俺たちは未知の領域に足を踏み入れて戸惑っていると、この館の主人であろう男が話を切り出した。
「私はハインツ・フォン・ヴィルヘルムという者だ。まあちょっとした商人だと思ってくれればいい」
「ところで君たちについて調べさせてもらったのだが……涸れない井戸を作れるとは本当かね? 井戸を作ってもらった方々に尋ねてみたところ皆大絶賛をしていたのだが」
「え、ええ……多分涸れない井戸を作ることは出来ます。スキルの効果で水を出す井戸ですね。飲み水に浸かっているそうですが問題は無いようです」
「それも聞いたよ、汲んだ水をそのまま飲んでも平気だったなどと信じがたいことを言っていたよ。ここは王都でもないし水道などひかれていないはずなのにね」
水道がひかれていないのに水がそのまま飲める。この町では割と珍しくなくなりつつあるが、やはり普通の人からすれば奇妙なのだろう。
「それで、ハインツさん、井戸の制作をご希望ですか」
ハインツさんは我が意を得たりと頷いた。
「うむ、私も信じたわけではないが興味が湧いてね、使用人達にも楽をさせてやりたいことだし試しに一つ作ってもらおうと思って君たち兄妹を呼んだわけだ」
現在、シャーリーは相変わらず事態が急で飲み込めていないようだった。俺はシャーリーに『金持ちの道楽で井戸が欲しいんだとさ……』と耳打ちした。途端に目に輝きを戻して価格交渉に入ろうとしたので俺が止めて、金貨十枚になる事を伝えた。シャーリーは金持ちからはもっと取ろうという考えのようだが、名字まで持っている人間からぼったくるのはあとが怖いの一言だ。

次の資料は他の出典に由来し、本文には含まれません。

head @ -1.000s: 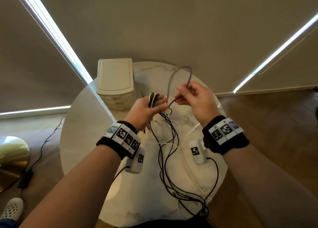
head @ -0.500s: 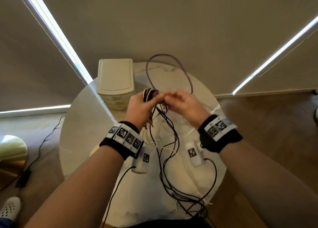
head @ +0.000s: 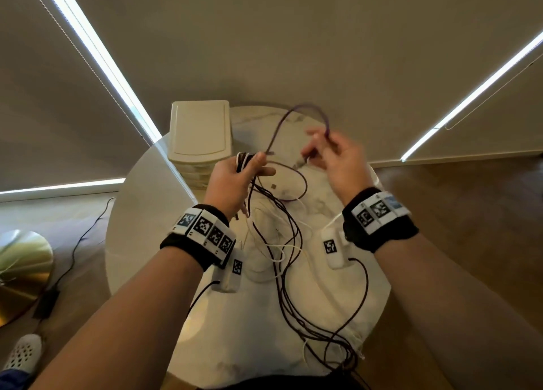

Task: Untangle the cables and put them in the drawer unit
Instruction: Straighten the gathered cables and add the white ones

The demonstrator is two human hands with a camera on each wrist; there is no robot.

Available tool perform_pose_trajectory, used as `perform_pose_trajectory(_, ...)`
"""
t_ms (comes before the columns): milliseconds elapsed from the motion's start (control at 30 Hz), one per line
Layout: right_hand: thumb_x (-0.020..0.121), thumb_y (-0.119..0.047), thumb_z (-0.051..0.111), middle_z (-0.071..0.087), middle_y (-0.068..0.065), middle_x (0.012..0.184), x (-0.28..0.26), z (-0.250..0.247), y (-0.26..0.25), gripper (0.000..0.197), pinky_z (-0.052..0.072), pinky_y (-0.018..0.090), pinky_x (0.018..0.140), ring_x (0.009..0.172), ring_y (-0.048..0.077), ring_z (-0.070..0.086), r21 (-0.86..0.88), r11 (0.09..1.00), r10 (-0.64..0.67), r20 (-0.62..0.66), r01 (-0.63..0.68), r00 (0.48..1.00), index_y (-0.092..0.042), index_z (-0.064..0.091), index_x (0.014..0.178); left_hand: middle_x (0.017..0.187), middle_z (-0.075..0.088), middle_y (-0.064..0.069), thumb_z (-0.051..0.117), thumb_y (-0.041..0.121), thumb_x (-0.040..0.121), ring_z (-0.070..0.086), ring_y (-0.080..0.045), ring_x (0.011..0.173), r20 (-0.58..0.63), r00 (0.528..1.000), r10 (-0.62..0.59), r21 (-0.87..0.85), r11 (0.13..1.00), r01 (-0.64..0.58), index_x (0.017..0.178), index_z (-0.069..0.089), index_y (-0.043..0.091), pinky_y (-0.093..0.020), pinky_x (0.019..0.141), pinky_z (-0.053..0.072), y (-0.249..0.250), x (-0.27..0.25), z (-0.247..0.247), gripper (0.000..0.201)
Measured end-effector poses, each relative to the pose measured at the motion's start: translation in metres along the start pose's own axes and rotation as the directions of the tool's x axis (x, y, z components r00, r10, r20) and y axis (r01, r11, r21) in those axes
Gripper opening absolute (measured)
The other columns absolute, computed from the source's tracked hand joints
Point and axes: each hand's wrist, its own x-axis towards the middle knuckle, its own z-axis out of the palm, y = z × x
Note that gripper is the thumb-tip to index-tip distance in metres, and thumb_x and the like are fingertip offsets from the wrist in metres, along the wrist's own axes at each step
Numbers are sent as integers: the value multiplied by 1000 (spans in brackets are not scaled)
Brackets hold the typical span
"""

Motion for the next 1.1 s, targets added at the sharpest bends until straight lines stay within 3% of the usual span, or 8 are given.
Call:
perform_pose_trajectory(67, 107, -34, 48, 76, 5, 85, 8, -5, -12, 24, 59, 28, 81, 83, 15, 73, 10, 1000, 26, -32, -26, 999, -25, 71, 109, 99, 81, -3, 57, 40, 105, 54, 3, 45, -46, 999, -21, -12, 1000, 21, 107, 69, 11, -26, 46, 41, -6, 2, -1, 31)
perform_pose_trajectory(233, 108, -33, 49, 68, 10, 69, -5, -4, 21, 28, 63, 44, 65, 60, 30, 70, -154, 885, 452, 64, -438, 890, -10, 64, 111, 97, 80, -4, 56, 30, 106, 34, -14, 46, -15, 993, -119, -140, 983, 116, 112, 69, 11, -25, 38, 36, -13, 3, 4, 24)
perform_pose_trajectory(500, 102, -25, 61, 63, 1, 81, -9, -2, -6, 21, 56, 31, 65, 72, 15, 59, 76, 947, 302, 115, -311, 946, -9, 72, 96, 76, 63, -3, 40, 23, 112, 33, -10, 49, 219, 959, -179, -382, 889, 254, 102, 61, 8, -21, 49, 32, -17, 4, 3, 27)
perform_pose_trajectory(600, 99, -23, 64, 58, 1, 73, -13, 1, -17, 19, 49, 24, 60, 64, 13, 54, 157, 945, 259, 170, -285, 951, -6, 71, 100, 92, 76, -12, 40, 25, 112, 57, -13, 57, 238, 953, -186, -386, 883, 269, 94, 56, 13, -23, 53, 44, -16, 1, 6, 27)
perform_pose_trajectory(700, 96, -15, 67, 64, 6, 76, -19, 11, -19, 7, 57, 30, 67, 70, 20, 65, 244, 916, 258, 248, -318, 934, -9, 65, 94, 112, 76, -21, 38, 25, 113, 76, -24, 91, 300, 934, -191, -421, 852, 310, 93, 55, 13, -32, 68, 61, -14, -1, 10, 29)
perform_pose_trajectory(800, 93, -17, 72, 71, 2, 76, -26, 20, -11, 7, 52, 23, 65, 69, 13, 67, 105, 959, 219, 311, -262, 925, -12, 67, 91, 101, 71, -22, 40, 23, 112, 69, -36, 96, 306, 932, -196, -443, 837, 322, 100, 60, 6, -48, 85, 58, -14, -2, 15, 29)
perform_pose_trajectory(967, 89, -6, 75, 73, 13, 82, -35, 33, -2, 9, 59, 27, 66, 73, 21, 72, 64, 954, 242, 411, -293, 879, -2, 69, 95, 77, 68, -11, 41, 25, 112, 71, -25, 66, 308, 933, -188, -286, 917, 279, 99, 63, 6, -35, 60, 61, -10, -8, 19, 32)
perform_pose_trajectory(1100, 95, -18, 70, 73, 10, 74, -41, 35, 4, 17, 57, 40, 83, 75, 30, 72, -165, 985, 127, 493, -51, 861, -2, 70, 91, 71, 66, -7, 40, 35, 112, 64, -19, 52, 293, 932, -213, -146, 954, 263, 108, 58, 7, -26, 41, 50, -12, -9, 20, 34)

「なるほど、金貨十枚か……おいヴィクトル、もってこい」
「かしこまりました」
使用人が金貨を取りに行き、すぐに帰ってきた。
「金貨十枚、過不足無いね?」
俺にも見て分かるように金貨を並べ俺が『問題無いです』と答えるのを満足して眺めていた。
「では井戸はどこに作りましょうか?」
「ああ、浴室の近くに頼むよ、ここまで水を汲んでくるのは手間だからね」
俺が給湯器を作れることは黙っておいた。この人は割と大物のようなので話が無駄に大きくなりかねない。その時に起きるトラブルは話の大きさに比例して大きくなる傾向がある。
「では案内していただけますか?」
「こちらだ」
ハインツさんに手招きされた方向に向かう。立派な浴槽がある浴室に案内された。そしてその浴室から扉を挟んで外に出たところが井戸の制作希望地らしい。
「ここでスペースは十分かね?」
「はい、これだけあればきちんと井戸が作れます」
はっきり言うならそのスペースは随分と広かった。井戸が数個は作れそうなほどの広さがあった。
『井戸を制作します』
地面が削れていく様にハインツさんは感心しているようだった。そこに水が溜まりだしたときは驚きの声が上がった。この井戸も結構作ったのでここで驚きの声が出るのは逆に新鮮だった。
そして囲いが作られ屋根が出来たところでハインツさんはパチパチと拍手をしていた。
「いや、なに、面白い者が居ると聞いたから呼びつけただけだったのだがね、なるほど君たちは噂通りすごい者のようだね、金貨十枚分の価値はあったよ」
「お気に召したようで何よりです」
「ヴィクトル、風呂係にこの井戸から汲んだ水で湯船を満たせと言っておけ。私は今晩妻とこの風呂に入ってみたい」
「かしこまりました」
そう言って去って行ったヴィクトルさんを見送ってから、俺たちは何とかこの豪邸とお金持ちから解放された。帰り道などシャーリーは面倒事が終わったという風に伸びをしていた。
「ふー……くたびれましたね……」
「そうだな、あそこまで緊張する相手に頼まれた事なんて無いもんな」
「私たちも頑張ればあのくらいの豪邸を建てられるんですかね?」
「さあな……」
無理だろうと思ったがその言葉を飲み込み曖昧に濁しておいた。希望は持っておくだけなら自由だからな。
帰宅後、疲れ切ってベッドに倒れ込んでいたのだが日が落ちる頃になってもシャーリーは呼びに来なかった。キッチンに向かうとソファで寝ているシャーリーがいたので部屋のベッドまで運んでやった。抱きかかえたときにニヤけた顔になっていたが良い夢でも見たのだろうか? だとしたら羨ましいなと俺は思った。